Egyptian verbs have several different stem forms:

  1. Base. This is usually the root, but if the root ends in j or w, since those are weak, the base stem will be the root without that final radical; the base stem of sḏm is sḏm, but the base stem of prj “emerge” is pr.
  2. Geminated. This is formed by doubling the final radical of the base stem: for sḏm it is sḏmm, while for prj it is prr. A geminated verb will have the sense of continually, repetitively, or habitually performing the action represented by the ungeminated form.
  3. Causative. This is formed by adding s at the beginning of the root, and usually means something like “to cause the basic verb.” ssḏm would be “cause to hear”; sprj would be “cause to emerge”.
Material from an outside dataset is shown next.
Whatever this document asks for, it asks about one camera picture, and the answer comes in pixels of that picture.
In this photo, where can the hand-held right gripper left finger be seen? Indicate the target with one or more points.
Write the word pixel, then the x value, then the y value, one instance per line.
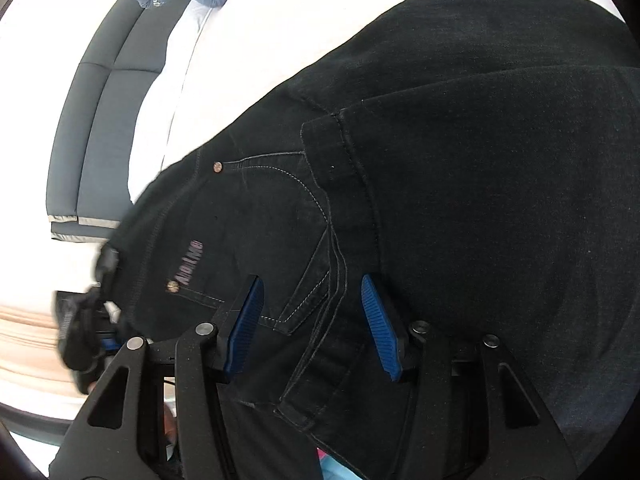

Note that all causatives begin with s, but not every verb beginning with s is a causative; sḏm itself is an example of a non-causative verb that begins with s.

Irregular Verbs

Some verbs behave differently from other verbs of their class in one or another form, but there are three which are particularly irregular.

VerbBase
rdj “cause, give, put”Can be written with the mouth 𓂋 r followed by either of the biliterals for dj: 𓂋 𓏙 or 𓂋𓂞, or infrequently just followed by the arm 𓂋𓂝.

Irregularly, it has a second base stem which means the same thing: dj, spelled like rdj without the r (𓏙, 𓂞, 𓂝)

The geminated stem is dd, spelled as one of the glyphs for the base stem dj twice. (𓏙𓏙, 𓂞𓂞, 𓂝𓂝)
jjj “come, return”Has two different stems, jjj and jwj. The former is spelled with the walking reed 𓇍 and sometimes a phonetic complement 𓇋 or 𓏭 and the “legs” determinative; the latter with the legs 𓂻 and usually a phonetic complement w, but the final j is rarely written.

The geminated stem is 𓂻𓅱 jw, rarely jww, apparently derived from the jwj stem rather than jjj.
jmj “not to be, not to do”This verb is “defective”; it only appears in two forms. It appears in the sḏm.f form (the basic conjugated verb form) to negate wishes or commands (“you should not”, “it should not”) or as its own imperative m to negate imperatives.